D’autant plus que les VSS sont commises essentiellement en dehors des enceintes des établissements, dans des résidences universitaires privées ou dans des fêtes auxquelles ils n’ont pas accès. Bien surveillés les week-ends d’intégration ne donnent plus lieu aux débordements qu’on n’a pu connaître dans le passé. Mais l’Igésr le rappelle dans son rapport : quel que soit le lieu les directions ont une obligation d’agir dès que des VSS « impliquent au moins un membre de la communauté et ce même si les agissements ont pu se dérouler hors de l’établissement dans un contexte privé ».

L’ESSCA lance un dispositif de prévention et de sensibilisation pour lutter contre les violences sexistes et sexuelles.

Quelles mesures concrètes ? Il ne faut surtout pas dire que rien n’a été fait ces dernières années pour lutter contre le VSS. Au contraire.

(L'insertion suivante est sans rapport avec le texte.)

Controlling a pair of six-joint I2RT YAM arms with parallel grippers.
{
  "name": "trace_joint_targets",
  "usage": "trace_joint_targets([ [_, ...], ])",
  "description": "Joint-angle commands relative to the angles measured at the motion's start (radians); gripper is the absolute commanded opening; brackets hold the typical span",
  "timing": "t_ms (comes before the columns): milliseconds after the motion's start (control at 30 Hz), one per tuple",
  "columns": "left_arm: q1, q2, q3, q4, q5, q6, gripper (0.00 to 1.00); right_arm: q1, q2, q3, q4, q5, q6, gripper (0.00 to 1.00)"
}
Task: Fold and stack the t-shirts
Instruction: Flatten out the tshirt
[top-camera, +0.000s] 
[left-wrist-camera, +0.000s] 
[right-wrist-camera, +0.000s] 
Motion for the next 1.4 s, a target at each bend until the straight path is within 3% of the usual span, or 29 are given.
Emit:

Le MESRI publie ainsi à une cartographie des dispositifs existants dans les universités. Exemples :

  • à l’université d’Orléans la cellule de lutte contre les violences sexistes et sexuelles (CLVSS) forme ainsi face aux violences sexistes et sexuelles tout autant qu’elle » écoute, aide, oriente et accompagne les membres de la communauté universitaire victimes ou témoins de violences sexistes ou sexuelles »;
  • à l’EM Normandie, les étudiants ambassadeurs « relais-campus » et les membres des associations sont formés afin de repérer et éviter les comportements à risques sur les campus, en entreprise (stage et alternance), en expatriation et lors de soirées. Pour ce faire, l’EM Normandie s’est associée avec des associations pour « assurer leur formation et pour sensibiliser sa communauté étudiante » ;
  • à Sciences Po une formation obligatoire sur ces questions est donnée aux étudiants depuis la rentrée 2021 ;
  • aux Mines d’Alès, dont le directeur a été amené lui-même cette année à démissionner suite à des allégations de violence sexuelles, on met maintenant en avant la sensibilisation de tous, élèves et personnels, au respect de l’autre et à la lutte contre les VSS par des séances, des affichages, de l’information digitale sur les VSS.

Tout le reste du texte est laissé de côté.